Hundreds of people have crowded onto footpaths to witness a record-breaking marathon auction in the heart of Melbourne’s CBD.
Local and international buyers vied for the keys to 220 Bourke Street on Friday in a dramatic contest that clocked in at two hours and 15 minutes. It was the longest commercial auction in Victorian history, according to real estate agent Colliers International.
Bidding for the four-level art deco building, which has been held by the same family for more than 80 years, began at $9.5 million.

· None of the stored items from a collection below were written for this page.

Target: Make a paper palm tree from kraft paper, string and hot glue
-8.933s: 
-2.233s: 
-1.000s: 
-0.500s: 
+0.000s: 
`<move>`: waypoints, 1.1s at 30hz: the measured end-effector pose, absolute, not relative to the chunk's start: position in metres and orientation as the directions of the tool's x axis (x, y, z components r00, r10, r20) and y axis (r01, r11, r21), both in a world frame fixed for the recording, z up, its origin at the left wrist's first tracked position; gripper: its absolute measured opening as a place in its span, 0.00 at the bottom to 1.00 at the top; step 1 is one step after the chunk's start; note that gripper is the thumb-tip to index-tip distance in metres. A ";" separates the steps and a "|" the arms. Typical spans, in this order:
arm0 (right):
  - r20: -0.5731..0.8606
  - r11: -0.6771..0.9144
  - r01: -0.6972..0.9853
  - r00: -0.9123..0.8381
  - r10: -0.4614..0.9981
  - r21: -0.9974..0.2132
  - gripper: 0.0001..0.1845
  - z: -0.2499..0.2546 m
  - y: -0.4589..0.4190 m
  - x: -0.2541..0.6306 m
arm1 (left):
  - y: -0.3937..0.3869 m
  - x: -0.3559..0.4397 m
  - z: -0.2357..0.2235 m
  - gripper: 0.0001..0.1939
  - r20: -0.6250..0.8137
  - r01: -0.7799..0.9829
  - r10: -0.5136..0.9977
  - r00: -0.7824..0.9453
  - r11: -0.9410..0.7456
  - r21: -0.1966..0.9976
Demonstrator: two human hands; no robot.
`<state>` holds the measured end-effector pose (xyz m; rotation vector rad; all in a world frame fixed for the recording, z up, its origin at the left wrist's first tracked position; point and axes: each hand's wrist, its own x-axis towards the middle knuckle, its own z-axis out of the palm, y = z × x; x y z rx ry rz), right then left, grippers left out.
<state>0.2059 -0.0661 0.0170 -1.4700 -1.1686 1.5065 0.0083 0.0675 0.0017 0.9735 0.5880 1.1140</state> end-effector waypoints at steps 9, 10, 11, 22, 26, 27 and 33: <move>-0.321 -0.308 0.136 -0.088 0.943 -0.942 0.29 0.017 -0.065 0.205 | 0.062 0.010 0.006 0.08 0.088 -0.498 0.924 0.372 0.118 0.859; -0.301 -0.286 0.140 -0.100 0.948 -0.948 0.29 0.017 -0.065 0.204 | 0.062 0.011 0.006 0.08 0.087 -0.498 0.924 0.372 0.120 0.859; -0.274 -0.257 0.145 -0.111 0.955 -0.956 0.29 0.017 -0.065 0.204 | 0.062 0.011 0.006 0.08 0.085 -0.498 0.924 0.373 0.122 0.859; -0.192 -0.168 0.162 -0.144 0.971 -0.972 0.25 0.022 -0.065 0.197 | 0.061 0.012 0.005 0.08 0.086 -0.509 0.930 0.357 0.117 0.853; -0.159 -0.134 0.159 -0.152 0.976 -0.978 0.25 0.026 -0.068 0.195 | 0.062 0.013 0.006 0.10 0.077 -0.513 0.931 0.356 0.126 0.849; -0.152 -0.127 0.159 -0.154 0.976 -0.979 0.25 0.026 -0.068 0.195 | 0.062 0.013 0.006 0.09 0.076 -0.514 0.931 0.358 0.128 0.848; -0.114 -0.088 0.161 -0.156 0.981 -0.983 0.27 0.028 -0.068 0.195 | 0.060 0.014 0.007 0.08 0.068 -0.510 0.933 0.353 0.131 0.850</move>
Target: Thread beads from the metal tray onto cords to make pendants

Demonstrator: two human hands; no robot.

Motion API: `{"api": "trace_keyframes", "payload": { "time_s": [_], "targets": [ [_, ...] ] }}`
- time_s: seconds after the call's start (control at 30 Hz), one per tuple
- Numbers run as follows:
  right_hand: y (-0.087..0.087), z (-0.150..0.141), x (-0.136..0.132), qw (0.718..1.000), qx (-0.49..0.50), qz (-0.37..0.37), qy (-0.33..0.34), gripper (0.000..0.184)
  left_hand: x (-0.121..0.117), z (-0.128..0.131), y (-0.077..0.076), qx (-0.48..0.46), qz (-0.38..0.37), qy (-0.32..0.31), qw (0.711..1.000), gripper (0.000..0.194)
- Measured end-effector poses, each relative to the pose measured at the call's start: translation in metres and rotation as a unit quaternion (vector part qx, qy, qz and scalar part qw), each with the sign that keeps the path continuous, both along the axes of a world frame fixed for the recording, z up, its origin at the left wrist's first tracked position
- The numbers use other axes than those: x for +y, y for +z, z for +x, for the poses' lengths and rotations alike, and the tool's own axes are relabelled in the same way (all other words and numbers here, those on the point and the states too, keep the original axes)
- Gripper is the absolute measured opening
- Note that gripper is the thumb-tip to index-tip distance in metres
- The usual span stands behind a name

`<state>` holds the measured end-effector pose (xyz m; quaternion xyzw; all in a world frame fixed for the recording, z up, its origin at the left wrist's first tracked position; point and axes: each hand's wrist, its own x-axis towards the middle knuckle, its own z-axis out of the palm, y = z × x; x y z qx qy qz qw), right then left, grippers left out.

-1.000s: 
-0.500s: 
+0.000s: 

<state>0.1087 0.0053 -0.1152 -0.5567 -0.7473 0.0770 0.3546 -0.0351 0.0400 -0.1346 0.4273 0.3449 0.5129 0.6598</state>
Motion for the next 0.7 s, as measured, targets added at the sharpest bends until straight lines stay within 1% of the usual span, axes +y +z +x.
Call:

It took a total of 661 bids from eight bidders before the hammer came down for the final time.
Consolidated Travel Group founder Spiros Alysandratos was the ultimate victor, cliniching the coveted property for a price of $15,205,000.
Built in the late 1930s and designed by renowned Melbourne architect Harry Norris, the building occupies a 197 square metre block, with a total floor space of just over 1000 square metres.
“It sold for a huge price under incredible conditions,” auctioneer Daniel Wolman said of the property, which went for 38 per cent over its reserve price.
A technical malfunction forced Mr Wolman to conduct the marathon auction without the aid of a microphone.
“I shouted and did everything I could without tearing my vocal cords out,” he said.
Adding to the street theatre was a “jampacked” crowd of up to 500, Mr Wolman said, with spectators spilling onto the street to catch a glimpse of the action.
“The market was very, very strong. It started off with some offshore bidders, and then the majority of the two-hour battle was between two local groups,” Mr Wolman said.
“The result is due to a combination of low interest rates, a lot of cash buyers, and local buyers that are really pushing and going after something worth fighting for that hasn’t been on the market in 80 years.”
The sale of 220 Bourke Street is expected to be dwarfed in coming months by another jewel in the crown of Melbourne’s CBD shopping precinct: 274-278 Bourke Street.
On the market for the first time in 63 years, the rare freehold title in the heart of Bourke Street Mall is expected to fetch upwards of $40 million.
Built in 1859, the property has been owned by the same family since 1955, when it was purchased by Elbaum Holdings for $402,000.
Bourke Street Mall ranked 17th in a 2017 list of most expensive areas to rent a retail store in the world, according to Cushman & Wakefield’s Main Streets Across the World report. It was surpassed in Australia only by Sydney’s Pitt Street Mall, which placed seventh.
The competition for the prime Melbourne CBD spot is expected to be fierce, with only 13 freehold Bourke Street Mall titles in existence, and only one to appear market in the past decade. The site is currently leased by crystal jewellery purveyors Swarovski and footwear retailer Windsor Smith.
“Bourke Street Mall is arguably Australia’s best retail street,” Colliers International agent Oliver Hay said.
“It’s now seen on a global scale, with Melbourne being a world-class city, you can draw comparisons to Fifth Avenue in New York and the Bahnhofstrasse in Zurich. It’s a world-class street now.”